Effects of Different Phosphorus Addition Levels on Physiological and Growth Traits of Pinus massoniana (Masson Pine) Seedlings

by Zhenya Yang and Hui Wang

Forests 2025, 16(8), 1265; https://doi.org/10.3390/f16081265 (registering DOI) - 2 Aug 2025

Abstract

Soil phosphorus (P) availability is an important determinant of productivity in Pinus massoniana (Masson pine) forests. The mechanistic bases governing the physiological and growth responses of Masson pine to varying soil P conditions remain insufficiently characterized. This study aims to decipher the adaptive [...] Read more.

Soil phosphorus (P) availability is an important determinant of productivity in Pinus massoniana (Masson pine) forests. The mechanistic bases governing the physiological and growth responses of Masson pine to varying soil P conditions remain insufficiently characterized. This study aims to decipher the adaptive strategies of Masson pine to different soil P levels, focusing on root morphological–architectural plasticity and the allocation dynamics of nutrient elements and photosynthetic assimilates. One-year-old potted Masson pine seedlings were exposed to four P addition treatments for one year: P0 (0 mg kg⁻¹), P1 (25 mg kg⁻¹), P2 (50 mg·kg⁻¹), and P3 (100 mg kg⁻¹). In July and December, measurements were conducted on seedling organ biomass, root morphological indices [root length (RL), root surface area (RSA), root diameter (RD), specific root length (SRL), and root length ratio (RLR) for each diameter grade], root architectural indices [number of root tips (RTs), fractal dimension (FD), root branching angle (RBA), and root topological index (TI)], as well as the content of nitrogen (N), phosphorus (P), carbon (C), and non-structural carbohydrates (NSCs) in roots, stems, and leaves. Compared with the P0 treatment, P2 and P3 significantly increased root biomass, root–shoot ratio, RL, RSA, RTs, RLR of finer roots (diameter ≤ 0.4 mm), nutrient accumulation ratio in roots, and starch (ST) content in roots, stems and leaves.

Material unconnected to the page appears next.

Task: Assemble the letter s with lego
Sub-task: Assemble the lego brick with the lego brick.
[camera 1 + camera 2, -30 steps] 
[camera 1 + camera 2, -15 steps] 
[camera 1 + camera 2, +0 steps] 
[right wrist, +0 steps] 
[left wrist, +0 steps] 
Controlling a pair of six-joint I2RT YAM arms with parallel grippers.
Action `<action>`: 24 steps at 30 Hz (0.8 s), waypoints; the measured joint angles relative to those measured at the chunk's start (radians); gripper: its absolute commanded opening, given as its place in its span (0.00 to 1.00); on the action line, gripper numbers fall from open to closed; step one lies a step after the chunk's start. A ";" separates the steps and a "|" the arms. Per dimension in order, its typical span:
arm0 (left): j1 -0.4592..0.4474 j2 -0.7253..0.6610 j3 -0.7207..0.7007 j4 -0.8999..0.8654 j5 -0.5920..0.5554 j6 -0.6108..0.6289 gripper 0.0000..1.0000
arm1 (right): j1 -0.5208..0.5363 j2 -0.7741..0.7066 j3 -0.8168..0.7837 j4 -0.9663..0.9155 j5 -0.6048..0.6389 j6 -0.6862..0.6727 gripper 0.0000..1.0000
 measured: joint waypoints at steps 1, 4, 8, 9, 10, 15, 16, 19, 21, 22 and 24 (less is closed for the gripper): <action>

Meanwhile, they decreased soluble sugar (SS) content, SS/ST ratio, C and N content, and N/P and C/P ratios in stems and leaves, as well as nutrient accumulation ratio in leaves. The P3 treatment significantly reduced RBA and increased FD and SRL. Our results indicated that Masson pine adapts to low P by developing shallower roots with a reduced branching intensity and promoting the conversion of ST to SS. P’s addition effectively alleviates growth limitations imposed by low P, stimulating root growth, branching, and gravitropism. Although a sole P addition promotes short-term growth and P uptake, it triggers a substantial consumption of N, C, and SS, leading to significant decreases in N/P and C/P ratios and exacerbating N’s limitation, which is detrimental to long-term growth. Under high-P conditions, Masson pine strategically prioritizes allocating limited N and SS to roots, facilitating the formation of thinner roots with low C costs. Full article

(This article belongs to the Special Issue Adaptive Mechanisms of Tree Seedlings to Adapt to Stress—Second Edition)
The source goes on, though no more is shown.